**AIM OF THE TASK:** From the line with "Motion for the" through the final line, please write out the listing exactly, including both of those lines.
------------
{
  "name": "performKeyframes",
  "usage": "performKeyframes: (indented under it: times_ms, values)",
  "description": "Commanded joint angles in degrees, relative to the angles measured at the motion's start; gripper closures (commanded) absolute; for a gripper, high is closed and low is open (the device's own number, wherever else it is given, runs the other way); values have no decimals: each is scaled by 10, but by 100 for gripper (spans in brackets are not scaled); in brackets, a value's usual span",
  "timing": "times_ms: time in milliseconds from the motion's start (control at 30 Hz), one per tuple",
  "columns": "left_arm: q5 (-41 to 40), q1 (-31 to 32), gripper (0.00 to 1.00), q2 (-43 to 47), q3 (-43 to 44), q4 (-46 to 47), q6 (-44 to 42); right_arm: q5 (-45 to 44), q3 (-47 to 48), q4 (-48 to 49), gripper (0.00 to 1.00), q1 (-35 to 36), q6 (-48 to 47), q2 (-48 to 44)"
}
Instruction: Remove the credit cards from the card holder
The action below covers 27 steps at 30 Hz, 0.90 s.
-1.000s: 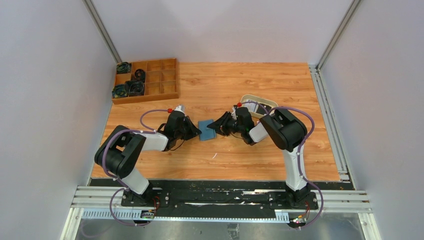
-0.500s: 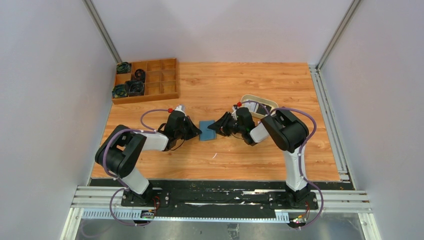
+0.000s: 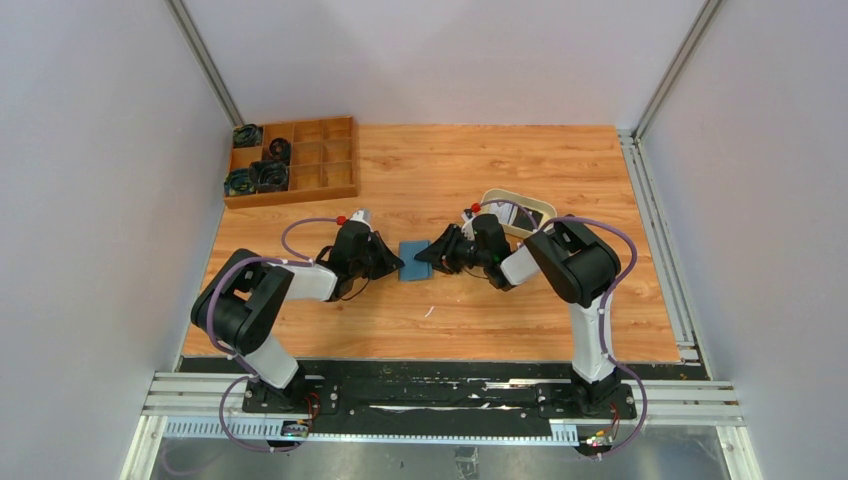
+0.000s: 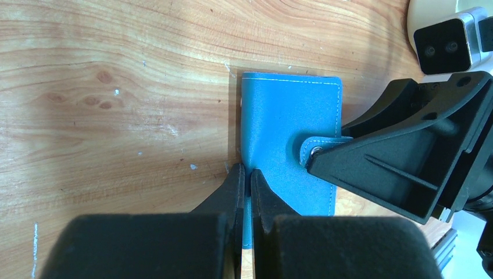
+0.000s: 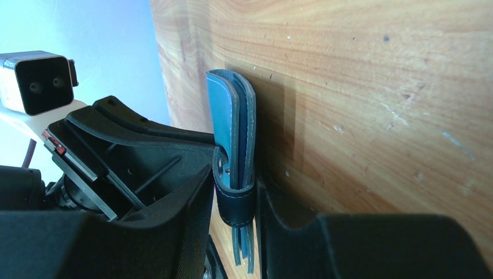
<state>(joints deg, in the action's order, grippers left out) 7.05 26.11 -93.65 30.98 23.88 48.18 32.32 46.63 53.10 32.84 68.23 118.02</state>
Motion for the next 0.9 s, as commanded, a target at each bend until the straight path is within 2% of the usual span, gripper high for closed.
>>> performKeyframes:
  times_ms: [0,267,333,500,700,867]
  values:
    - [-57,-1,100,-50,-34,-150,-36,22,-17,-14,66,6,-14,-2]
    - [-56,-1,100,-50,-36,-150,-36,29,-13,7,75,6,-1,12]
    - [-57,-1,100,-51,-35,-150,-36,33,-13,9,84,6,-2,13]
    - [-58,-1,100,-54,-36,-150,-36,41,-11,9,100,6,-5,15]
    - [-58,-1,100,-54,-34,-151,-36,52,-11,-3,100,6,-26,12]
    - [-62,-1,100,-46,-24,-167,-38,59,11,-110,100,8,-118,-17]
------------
**ANSWER TO THE EXERCISE:**
Motion for the next 0.9 s, as commanded, a target at each bend until the straight path is within 2% of the usual span, gripper high for closed.
>>> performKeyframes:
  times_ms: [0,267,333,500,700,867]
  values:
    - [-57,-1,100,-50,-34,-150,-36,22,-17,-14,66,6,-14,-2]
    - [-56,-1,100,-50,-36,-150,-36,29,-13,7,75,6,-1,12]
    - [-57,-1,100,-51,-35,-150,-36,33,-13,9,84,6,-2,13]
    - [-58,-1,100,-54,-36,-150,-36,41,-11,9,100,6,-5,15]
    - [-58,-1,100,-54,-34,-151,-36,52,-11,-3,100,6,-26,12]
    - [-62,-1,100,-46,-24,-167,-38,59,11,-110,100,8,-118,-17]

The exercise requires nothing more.